In this notebook, we will use the PyMC3 library to do some Bayesian A/B testing. We will be using synthetic data, so we can see how the process works and know that we got the expected answer.

In the other notebook in this mini-project, we will use real data for a more complex analysis.

A/B testing is the bread and butter of traditional statistics. It is, like, what statisticians DO. Traditionally, an experiment would be designed so that no tested factors (or few tested factors, depending on the complexity of the experiment) were confounded, which we will talk about a bit more later, and then a linear regression would be run and conclusions drawn from an ANalysis Of VAriance (ANOVA). Experimental design is a huge and complicated and interesting and tedious subject, so we won't talk about it too much here. We might need to discuss experimental design in more depth in the real-date notebook.

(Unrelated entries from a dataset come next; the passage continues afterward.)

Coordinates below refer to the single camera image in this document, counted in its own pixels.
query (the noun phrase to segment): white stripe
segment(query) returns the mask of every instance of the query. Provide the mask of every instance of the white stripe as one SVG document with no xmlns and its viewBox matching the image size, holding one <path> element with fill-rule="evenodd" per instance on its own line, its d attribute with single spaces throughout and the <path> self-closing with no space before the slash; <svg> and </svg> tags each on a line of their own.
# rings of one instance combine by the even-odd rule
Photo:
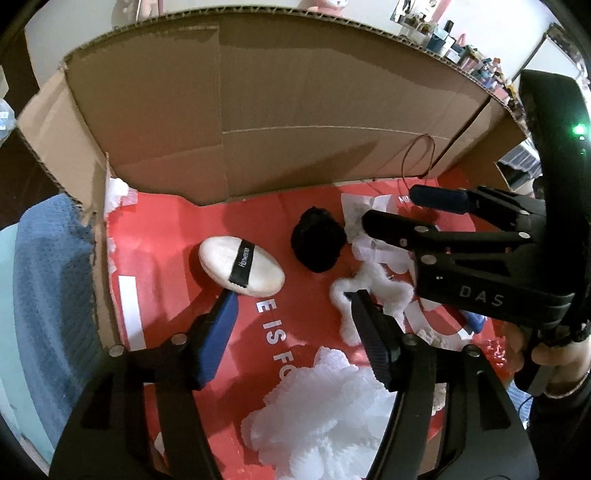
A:
<svg viewBox="0 0 591 480">
<path fill-rule="evenodd" d="M 162 432 L 158 434 L 156 440 L 154 441 L 154 448 L 160 455 L 164 455 L 164 441 L 162 439 Z"/>
<path fill-rule="evenodd" d="M 450 350 L 459 352 L 474 336 L 473 333 L 468 333 L 463 328 L 460 328 L 457 333 L 452 333 L 451 335 L 443 335 L 442 333 L 439 333 L 428 322 L 417 300 L 412 302 L 404 310 L 404 313 L 406 314 L 408 323 L 414 333 L 418 333 L 420 330 L 425 330 L 427 333 L 432 332 L 436 337 L 444 341 Z"/>
<path fill-rule="evenodd" d="M 392 198 L 392 195 L 377 196 L 376 198 L 374 198 L 371 208 L 373 208 L 374 210 L 378 210 L 380 212 L 385 212 L 386 208 L 388 208 L 388 204 L 390 203 L 390 198 Z"/>
<path fill-rule="evenodd" d="M 146 348 L 142 320 L 139 315 L 138 289 L 135 277 L 119 275 L 119 293 L 121 295 L 121 310 L 123 323 L 129 341 L 129 350 L 143 350 Z"/>
</svg>

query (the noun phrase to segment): red paper
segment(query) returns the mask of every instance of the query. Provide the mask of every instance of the red paper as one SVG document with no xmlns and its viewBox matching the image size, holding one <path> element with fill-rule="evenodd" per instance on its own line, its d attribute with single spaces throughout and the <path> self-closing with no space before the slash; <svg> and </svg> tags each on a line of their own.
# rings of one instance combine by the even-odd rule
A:
<svg viewBox="0 0 591 480">
<path fill-rule="evenodd" d="M 418 183 L 408 179 L 409 185 Z M 447 184 L 463 186 L 461 177 L 446 177 Z M 438 185 L 430 180 L 429 185 Z M 116 270 L 111 274 L 112 295 L 121 337 L 129 347 L 122 311 L 120 276 L 135 277 L 141 330 L 133 343 L 141 340 L 153 348 L 171 335 L 185 332 L 193 320 L 207 313 L 221 288 L 202 270 L 197 251 L 210 236 L 232 235 L 259 245 L 280 263 L 285 286 L 271 299 L 239 298 L 239 315 L 216 378 L 202 391 L 195 392 L 203 427 L 213 454 L 226 479 L 271 480 L 270 467 L 258 463 L 255 452 L 245 448 L 240 436 L 241 421 L 264 406 L 263 397 L 280 381 L 280 372 L 294 367 L 310 367 L 319 347 L 344 351 L 349 360 L 366 364 L 361 348 L 345 345 L 339 336 L 340 314 L 329 300 L 329 288 L 339 277 L 351 277 L 359 263 L 350 246 L 343 248 L 336 266 L 323 274 L 313 274 L 293 255 L 290 236 L 301 214 L 311 206 L 329 210 L 343 222 L 341 193 L 367 196 L 393 194 L 399 213 L 423 215 L 407 199 L 401 180 L 373 181 L 346 186 L 323 186 L 290 192 L 271 193 L 248 200 L 198 207 L 172 195 L 138 194 L 138 202 L 120 207 L 108 217 L 108 236 L 115 245 L 109 260 Z M 436 223 L 443 230 L 473 231 L 469 215 L 437 212 Z M 426 312 L 432 327 L 449 335 L 461 328 L 462 319 L 444 307 Z M 270 344 L 263 324 L 281 321 L 287 338 Z M 494 338 L 490 322 L 475 337 Z M 285 362 L 274 356 L 285 354 Z M 159 433 L 154 390 L 147 387 L 150 434 Z M 441 428 L 443 415 L 433 418 L 430 437 Z"/>
</svg>

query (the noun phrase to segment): cardboard box
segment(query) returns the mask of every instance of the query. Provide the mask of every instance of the cardboard box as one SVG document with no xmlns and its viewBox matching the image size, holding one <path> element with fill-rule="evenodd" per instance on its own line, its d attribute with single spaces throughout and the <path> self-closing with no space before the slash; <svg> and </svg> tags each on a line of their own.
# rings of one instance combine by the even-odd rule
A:
<svg viewBox="0 0 591 480">
<path fill-rule="evenodd" d="M 119 342 L 104 226 L 108 169 L 197 205 L 301 186 L 439 175 L 506 188 L 523 135 L 454 64 L 350 20 L 271 7 L 148 20 L 75 50 L 23 111 L 42 165 L 96 221 L 101 340 Z"/>
</svg>

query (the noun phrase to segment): black band
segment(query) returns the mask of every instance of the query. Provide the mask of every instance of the black band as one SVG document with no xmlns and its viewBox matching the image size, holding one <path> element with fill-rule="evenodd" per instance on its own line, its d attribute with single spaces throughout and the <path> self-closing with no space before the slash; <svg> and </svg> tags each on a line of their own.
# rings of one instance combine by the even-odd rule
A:
<svg viewBox="0 0 591 480">
<path fill-rule="evenodd" d="M 232 272 L 228 280 L 239 287 L 246 288 L 248 279 L 251 276 L 252 257 L 255 253 L 255 245 L 248 240 L 240 242 L 240 248 L 236 254 L 236 260 L 232 266 Z"/>
</svg>

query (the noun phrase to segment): pink stuffed toy
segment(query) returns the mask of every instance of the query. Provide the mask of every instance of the pink stuffed toy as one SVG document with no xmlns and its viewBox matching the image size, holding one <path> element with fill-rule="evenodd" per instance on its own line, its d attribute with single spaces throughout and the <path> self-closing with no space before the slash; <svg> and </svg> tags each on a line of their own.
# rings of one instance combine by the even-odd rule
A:
<svg viewBox="0 0 591 480">
<path fill-rule="evenodd" d="M 342 10 L 347 6 L 347 3 L 348 0 L 316 0 L 316 6 L 310 7 L 308 11 L 341 17 Z"/>
</svg>

Introducing Bayesian statistics into the A/B testing framework allows us to draw similar conclusions as by traditional methods, but allows us to phrase the conclusions differently, more intuitively. We'll see that later.

## Storyline

The story here...say we are hired by a fitness blog to help drive subscriptions to their email newsletter. This is a pretty common use of A/B testing, to improve online engagement and conversion. There is a pop-up box on the website that asks each visitor for their email, and the web-designer creates two versions:

1. The pop-up box shows a two-second gif of the blogger doing squats
2. The pop-up box shows a two-second gif of the blogger flexing and smiling

That is the only difference between the two versions of the pop-up box. We want to know which one gets more people to type in their email addresses.

### Experimental Design

This experiment is pretty easy to design, because we are only testing one factor: The content of the gif. 

In [21]:
import numpy as np
from scipy.stats import ttest_ind
import pymc3 as pm



In [2]:
np.random.seed(0)
conversions1 = np.random.binomial(1, 0.01, size=5400)
conversions2 = np.random.binomial(1, 0.015, size=4600)

In [19]:
# Conversion rates
print(f'Conversion Rate 1: {conversions1.mean():.1%}')
print(f'Conversion Rate 1: {conversions2.mean():.1%}')

Conversion Rate 1: 0.9%
Conversion Rate 1: 1.5%


In [20]:
# Traditional Hypotheses Test p-value
print(f'p-value: {ttest_ind(conversions1, conversions2, equal_var=False, alternative="less").pvalue:.1%}')

p-value: 0.5%


In [22]:
# Bayesian Method
with pm.Model():
    # priors
    rate1 = pm.Beta('conversions1', 1, 99)
    rate2 = pm.Beta('conversions2', 1, 99)
    
    # posteriors
    obs1 = pm.Bernoulli('obs1', rate1, observed=conversions1)
    obs2 = pm.Bernoulli('obs2', rate2, observed=conversions2)
    
    # sample
    trace = pm.sample(return_inferencedata=True)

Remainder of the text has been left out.